Supplied material.
------------------------------

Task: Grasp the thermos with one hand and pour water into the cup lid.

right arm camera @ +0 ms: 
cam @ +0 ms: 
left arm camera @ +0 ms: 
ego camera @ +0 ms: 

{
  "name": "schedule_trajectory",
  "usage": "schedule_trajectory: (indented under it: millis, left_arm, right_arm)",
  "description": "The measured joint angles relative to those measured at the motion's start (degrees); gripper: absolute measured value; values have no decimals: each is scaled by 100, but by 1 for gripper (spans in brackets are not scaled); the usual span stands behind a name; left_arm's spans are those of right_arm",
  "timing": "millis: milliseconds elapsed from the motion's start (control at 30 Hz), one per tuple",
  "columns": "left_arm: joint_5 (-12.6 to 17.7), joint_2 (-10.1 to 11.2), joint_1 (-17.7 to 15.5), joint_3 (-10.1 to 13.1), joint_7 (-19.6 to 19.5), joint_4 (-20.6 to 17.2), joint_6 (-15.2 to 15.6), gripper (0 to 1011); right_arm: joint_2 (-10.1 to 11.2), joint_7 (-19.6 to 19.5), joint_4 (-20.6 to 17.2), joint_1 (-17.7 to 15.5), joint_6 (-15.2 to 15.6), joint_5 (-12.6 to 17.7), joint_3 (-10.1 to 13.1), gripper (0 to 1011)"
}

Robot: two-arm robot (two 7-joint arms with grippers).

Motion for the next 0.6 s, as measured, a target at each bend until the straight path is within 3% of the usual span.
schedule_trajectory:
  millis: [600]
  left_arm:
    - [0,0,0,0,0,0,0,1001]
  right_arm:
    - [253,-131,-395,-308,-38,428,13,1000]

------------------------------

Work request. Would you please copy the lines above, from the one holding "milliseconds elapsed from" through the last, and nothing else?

Answer to the exercise.
  "timing": "millis: milliseconds elapsed from the motion's start (control at 30 Hz), one per tuple",
  "columns": "left_arm: joint_5 (-12.6 to 17.7), joint_2 (-10.1 to 11.2), joint_1 (-17.7 to 15.5), joint_3 (-10.1 to 13.1), joint_7 (-19.6 to 19.5), joint_4 (-20.6 to 17.2), joint_6 (-15.2 to 15.6), gripper (0 to 1011); right_arm: joint_2 (-10.1 to 11.2), joint_7 (-19.6 to 19.5), joint_4 (-20.6 to 17.2), joint_1 (-17.7 to 15.5), joint_6 (-15.2 to 15.6), joint_5 (-12.6 to 17.7), joint_3 (-10.1 to 13.1), gripper (0 to 1011)"
}

Robot: two-arm robot (two 7-joint arms with grippers).

Motion for the next 0.6 s, as measured, a target at each bend until the straight path is within 3% of the usual span.
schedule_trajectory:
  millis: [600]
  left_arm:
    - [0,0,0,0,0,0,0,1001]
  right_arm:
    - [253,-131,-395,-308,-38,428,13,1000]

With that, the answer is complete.